Client scopes control what information appears in tokens. A scope groups a set of protocol mappers — rules that extract user or client data and inject it as JWT claims.

Scope Types

TypeBehavior
DefaultAutomatically included in every token issued for a client
OptionalOnly included when explicitly requested in the scope parameter
NoneNot assigned to any client by default

Standard OIDC Scopes

FerrisKey includes the standard OpenID Connect scopes:

ScopeClaims
openidsub (subject identifier)
profilename, family_name, given_name, preferred_username
emailemail, email_verified
addressaddress
phonephone_number, phone_number_verified
offline_accessEnables refresh token issuance
introspectAllows token introspection

Protocol Mappers

Protocol mappers define how data flows into tokens. Each mapper has a type that determines its behavior:

Mapper TypeDescription
user_attributeMaps a custom user attribute to a token claim
user_propertyMaps a built-in user property (username, email, etc.) to a claim
user_realm_role_mapperIncludes the user’s realm roles in the token
user_client_role_mapperIncludes the user’s client-specific roles in the token
audience_mapperAdds an audience (aud) value to the token
hardcoded_claim_mapperAdds a static value as a claim

Each mapper is configured with a JSON object specifying the source property, target claim name, and claim type.

Client Scope Mapping

Scopes are linked to clients through client scope mappings. Each mapping specifies:

  • Which client the scope applies to
  • The scope type for that client (Default, Optional, or None)
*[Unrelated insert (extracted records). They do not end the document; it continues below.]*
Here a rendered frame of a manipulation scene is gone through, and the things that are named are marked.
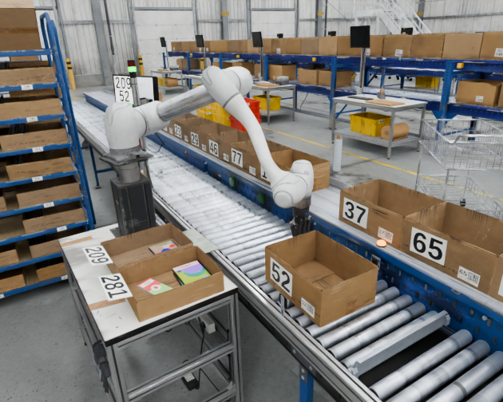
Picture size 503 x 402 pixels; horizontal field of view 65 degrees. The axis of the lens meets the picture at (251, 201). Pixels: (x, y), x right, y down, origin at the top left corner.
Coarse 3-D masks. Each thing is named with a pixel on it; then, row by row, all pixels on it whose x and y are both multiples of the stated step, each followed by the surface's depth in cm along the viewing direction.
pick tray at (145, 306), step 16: (160, 256) 182; (176, 256) 186; (192, 256) 191; (208, 256) 180; (128, 272) 176; (144, 272) 180; (160, 272) 185; (176, 288) 158; (192, 288) 163; (208, 288) 167; (144, 304) 153; (160, 304) 157; (176, 304) 161; (144, 320) 155
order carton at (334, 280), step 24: (288, 240) 179; (312, 240) 187; (288, 264) 184; (312, 264) 188; (336, 264) 178; (360, 264) 164; (312, 288) 147; (336, 288) 146; (360, 288) 153; (336, 312) 150
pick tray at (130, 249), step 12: (156, 228) 211; (168, 228) 215; (108, 240) 198; (120, 240) 202; (132, 240) 205; (144, 240) 209; (156, 240) 213; (168, 240) 215; (180, 240) 208; (108, 252) 200; (120, 252) 204; (132, 252) 204; (144, 252) 204; (168, 252) 187; (108, 264) 190; (120, 264) 193; (132, 264) 178
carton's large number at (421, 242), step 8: (416, 232) 163; (424, 232) 159; (416, 240) 163; (424, 240) 160; (432, 240) 157; (440, 240) 154; (416, 248) 164; (424, 248) 161; (432, 248) 158; (440, 248) 154; (424, 256) 162; (432, 256) 158; (440, 256) 155
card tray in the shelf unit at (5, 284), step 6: (12, 270) 307; (18, 270) 306; (24, 270) 301; (0, 276) 301; (6, 276) 299; (12, 276) 299; (18, 276) 284; (24, 276) 292; (0, 282) 279; (6, 282) 281; (12, 282) 283; (18, 282) 285; (24, 282) 287; (0, 288) 280; (6, 288) 283; (12, 288) 285
This means the same scope can be a default for one client and optional for another.

How Scopes Shape Tokens

The token generation chain:

graph LR
    U[User] --> A[Authenticate]
    A --> S[Resolve Scopes]
    S --> M[Run Protocol Mappers]
    M --> J[Build JWT Claims]
    J --> T[Sign Token]
  1. User authenticates to a client
  2. FerrisKey resolves which scopes apply (default + requested optional scopes)
  3. Protocol mappers from each active scope execute in order
  4. Mapper outputs become JWT claims
  5. The token is signed with the realm’s signing key

Scope = claim contract

Think of a scope as a contract between the client and the authorization server: “If you grant me the profile scope, I expect to receive the user’s name and username in the token.”